An ultramarathoner, Sotnikov was strong physically and mentally, relishing opportunities to challenge his body and mind. In September 2018, he ran his last race -- the Finlayson Arm 100km -- setting a course record of 15 hours 27 minutes and 12 seconds. His record still stands.
But he struggled against the stigma that lingers around mental health. Jack hopes her run and fundraiser helps break down that stigma and spread the message that people facing mental health challenges aren’t weak.
“It makes me a little angry too, that someone so passionate, so incredible, so kind could fall through the cracks. What is it saying about our system that this can happen?” she said.

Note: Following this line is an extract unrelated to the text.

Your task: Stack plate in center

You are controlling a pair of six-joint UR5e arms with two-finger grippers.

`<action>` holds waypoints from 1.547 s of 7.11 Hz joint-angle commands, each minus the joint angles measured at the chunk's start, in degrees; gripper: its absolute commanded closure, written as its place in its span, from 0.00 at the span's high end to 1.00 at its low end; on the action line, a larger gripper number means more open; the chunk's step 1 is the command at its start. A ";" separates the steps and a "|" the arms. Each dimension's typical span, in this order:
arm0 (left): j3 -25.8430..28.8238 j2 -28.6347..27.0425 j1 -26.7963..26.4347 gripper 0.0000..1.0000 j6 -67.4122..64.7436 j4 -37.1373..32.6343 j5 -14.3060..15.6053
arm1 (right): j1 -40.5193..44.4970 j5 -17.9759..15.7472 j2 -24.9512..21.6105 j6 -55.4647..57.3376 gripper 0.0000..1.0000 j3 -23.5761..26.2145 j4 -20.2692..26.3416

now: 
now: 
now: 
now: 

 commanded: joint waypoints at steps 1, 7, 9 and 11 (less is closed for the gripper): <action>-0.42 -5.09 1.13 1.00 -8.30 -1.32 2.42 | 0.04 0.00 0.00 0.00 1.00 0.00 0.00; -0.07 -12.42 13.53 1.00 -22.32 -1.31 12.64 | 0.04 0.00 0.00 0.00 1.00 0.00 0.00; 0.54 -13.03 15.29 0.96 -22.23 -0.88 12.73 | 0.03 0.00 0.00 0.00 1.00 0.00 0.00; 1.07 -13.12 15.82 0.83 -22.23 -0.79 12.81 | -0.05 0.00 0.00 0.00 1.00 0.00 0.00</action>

A crowd of family and friends will be cheering Jack on from the sidelines, taking the role she usually played as Sotnikov’s number one fan. Both Jack’s and Sotnikov’s parents will be in the crowd, as well as friends and former coworkers, with some travelling from out of town to show support.

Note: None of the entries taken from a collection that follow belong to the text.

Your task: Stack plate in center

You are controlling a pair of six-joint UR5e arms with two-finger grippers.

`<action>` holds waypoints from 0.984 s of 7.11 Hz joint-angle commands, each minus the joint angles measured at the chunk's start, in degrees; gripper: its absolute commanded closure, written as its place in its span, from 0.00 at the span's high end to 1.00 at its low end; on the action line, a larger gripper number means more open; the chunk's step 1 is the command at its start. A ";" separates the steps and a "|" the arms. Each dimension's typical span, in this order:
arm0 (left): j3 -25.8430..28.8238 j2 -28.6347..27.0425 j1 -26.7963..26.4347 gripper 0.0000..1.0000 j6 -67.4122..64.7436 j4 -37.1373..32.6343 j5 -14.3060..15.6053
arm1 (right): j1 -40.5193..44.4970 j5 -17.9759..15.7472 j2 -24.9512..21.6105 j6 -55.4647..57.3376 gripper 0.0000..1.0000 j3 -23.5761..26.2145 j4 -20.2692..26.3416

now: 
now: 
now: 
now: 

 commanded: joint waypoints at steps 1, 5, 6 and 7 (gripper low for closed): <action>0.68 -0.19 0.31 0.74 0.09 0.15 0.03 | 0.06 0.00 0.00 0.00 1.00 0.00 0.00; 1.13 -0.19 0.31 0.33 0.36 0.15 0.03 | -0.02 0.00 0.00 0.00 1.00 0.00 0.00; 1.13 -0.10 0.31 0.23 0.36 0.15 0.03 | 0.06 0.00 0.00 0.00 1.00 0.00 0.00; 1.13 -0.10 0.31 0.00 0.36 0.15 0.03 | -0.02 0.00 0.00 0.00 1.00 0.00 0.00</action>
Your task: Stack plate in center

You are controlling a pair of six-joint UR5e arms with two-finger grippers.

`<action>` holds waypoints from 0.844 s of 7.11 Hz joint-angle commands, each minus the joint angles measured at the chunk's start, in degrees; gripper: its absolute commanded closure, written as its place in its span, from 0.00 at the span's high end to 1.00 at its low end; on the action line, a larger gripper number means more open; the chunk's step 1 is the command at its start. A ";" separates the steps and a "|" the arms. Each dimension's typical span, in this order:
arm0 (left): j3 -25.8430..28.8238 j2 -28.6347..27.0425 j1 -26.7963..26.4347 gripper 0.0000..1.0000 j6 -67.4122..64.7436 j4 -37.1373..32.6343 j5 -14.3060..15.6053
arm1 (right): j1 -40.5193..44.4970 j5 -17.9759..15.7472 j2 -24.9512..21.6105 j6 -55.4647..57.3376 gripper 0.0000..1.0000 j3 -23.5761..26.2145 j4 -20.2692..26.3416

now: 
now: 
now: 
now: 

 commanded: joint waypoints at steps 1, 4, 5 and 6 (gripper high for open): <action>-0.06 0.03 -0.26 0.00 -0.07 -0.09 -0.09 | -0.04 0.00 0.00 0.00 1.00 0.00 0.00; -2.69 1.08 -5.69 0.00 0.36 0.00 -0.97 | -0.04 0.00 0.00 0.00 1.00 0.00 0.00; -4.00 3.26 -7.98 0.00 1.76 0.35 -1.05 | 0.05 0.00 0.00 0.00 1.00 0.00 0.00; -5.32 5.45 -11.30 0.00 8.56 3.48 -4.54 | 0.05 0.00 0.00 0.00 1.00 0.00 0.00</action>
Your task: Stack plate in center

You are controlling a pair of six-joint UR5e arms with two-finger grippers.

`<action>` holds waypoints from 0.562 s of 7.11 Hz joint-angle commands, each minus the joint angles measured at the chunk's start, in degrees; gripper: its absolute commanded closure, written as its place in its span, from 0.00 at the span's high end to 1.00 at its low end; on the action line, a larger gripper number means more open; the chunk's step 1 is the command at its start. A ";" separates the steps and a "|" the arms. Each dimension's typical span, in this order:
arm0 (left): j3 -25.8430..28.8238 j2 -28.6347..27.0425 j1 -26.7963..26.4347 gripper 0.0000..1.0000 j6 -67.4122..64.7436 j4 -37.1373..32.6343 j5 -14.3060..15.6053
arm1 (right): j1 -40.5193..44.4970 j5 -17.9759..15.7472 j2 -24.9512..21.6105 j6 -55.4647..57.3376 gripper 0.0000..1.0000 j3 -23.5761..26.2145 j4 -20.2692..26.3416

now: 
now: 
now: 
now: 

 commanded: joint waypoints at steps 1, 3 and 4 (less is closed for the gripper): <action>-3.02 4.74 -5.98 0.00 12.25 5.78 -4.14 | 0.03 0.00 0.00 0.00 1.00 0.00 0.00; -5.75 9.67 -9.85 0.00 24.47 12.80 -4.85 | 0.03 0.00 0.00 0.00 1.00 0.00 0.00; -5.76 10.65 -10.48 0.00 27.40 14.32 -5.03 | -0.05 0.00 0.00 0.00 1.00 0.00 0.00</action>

Jack plans to wear the running vest Sotnikov always ran his ultramarathons in.
“I think about him all the time, but especially tomorrow, I think I’ll have him with me,” she said.
The annual Goodlife Fitness Victoria Marathon starts as early as 6:30 Sunday morning, with the main marathon and half marathon beginning at 8 a.m. The eight-km race starts at 8:45 a.m. Runners cross the finish line on Belleville Street in front of the legislature building.